INSTRUCTIONS TO FOLLOW. Return all lines of the data in which the string "plate" occurs.

PROVIDED MATERIAL.
- - -
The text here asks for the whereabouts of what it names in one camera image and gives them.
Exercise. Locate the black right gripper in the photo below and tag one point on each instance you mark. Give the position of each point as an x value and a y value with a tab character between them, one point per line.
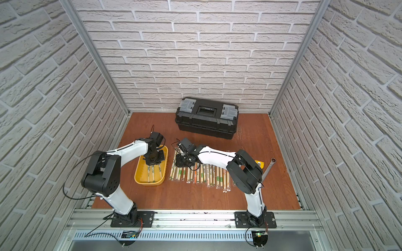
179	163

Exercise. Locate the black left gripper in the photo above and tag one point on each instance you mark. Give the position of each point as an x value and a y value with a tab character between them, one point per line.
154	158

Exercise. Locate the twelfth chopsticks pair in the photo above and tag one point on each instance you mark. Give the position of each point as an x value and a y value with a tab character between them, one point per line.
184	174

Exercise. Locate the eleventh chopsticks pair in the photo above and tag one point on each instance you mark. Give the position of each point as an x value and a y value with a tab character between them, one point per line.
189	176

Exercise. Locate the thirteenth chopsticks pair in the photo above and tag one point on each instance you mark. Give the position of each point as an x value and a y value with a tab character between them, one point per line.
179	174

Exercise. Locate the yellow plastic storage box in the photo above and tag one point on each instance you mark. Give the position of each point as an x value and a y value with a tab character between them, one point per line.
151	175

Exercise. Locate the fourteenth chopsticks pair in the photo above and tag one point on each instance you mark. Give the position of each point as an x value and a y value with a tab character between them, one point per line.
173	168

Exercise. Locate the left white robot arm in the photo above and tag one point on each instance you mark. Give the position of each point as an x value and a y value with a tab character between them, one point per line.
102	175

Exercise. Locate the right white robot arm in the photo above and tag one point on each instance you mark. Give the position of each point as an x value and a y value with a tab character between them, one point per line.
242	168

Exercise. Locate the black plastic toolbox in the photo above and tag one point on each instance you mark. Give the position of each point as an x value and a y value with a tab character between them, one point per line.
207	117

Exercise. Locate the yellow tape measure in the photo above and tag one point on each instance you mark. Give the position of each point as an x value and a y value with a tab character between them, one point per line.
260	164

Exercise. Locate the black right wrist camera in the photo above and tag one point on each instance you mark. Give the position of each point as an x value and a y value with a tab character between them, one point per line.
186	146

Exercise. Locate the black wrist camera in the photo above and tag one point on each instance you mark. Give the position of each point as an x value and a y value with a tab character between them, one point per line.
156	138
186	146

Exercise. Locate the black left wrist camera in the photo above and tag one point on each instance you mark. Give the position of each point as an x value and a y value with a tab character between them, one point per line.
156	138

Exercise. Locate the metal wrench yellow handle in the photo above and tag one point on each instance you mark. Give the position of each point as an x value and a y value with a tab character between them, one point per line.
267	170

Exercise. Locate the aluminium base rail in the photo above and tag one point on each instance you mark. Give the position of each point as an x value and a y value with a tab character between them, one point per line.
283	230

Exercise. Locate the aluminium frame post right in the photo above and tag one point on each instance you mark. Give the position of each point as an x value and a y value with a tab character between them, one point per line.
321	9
- - -
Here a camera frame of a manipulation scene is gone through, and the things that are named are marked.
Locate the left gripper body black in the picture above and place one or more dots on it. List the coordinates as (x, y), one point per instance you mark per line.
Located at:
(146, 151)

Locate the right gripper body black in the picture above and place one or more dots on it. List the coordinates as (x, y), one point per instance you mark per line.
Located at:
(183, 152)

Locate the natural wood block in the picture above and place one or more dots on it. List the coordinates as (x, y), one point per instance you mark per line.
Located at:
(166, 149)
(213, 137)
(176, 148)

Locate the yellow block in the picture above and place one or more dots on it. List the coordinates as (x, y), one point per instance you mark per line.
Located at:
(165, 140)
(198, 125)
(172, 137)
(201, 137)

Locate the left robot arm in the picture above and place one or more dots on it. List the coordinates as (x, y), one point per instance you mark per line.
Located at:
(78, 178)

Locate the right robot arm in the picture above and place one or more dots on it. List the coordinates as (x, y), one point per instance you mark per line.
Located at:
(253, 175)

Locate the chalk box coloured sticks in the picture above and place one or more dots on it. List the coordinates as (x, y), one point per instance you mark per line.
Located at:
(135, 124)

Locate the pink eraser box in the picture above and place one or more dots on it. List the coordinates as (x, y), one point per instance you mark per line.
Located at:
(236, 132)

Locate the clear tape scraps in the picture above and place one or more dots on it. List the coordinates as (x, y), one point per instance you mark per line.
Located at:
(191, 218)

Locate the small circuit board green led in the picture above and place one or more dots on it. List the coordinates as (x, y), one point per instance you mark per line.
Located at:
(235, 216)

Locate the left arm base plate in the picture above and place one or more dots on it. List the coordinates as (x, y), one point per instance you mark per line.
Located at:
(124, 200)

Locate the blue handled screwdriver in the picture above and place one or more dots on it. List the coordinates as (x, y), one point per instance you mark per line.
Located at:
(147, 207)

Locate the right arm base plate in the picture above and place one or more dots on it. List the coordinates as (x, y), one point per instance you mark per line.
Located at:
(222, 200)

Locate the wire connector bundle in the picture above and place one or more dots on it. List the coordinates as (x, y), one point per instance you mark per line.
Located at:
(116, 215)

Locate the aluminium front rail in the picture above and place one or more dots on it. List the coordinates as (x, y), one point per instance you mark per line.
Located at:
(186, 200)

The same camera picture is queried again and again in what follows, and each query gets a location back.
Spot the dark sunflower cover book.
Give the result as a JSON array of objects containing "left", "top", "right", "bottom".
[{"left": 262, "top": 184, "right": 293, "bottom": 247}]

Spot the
- - -
SOLVED PROBLEM.
Locate the left arm base plate in the picture above and place one or more dots on it. List the coordinates as (x, y), one point per instance you mark per line.
Locate the right arm base plate in the picture above and place one or more dots on it. List the coordinates as (x, y), one point per instance you mark per line.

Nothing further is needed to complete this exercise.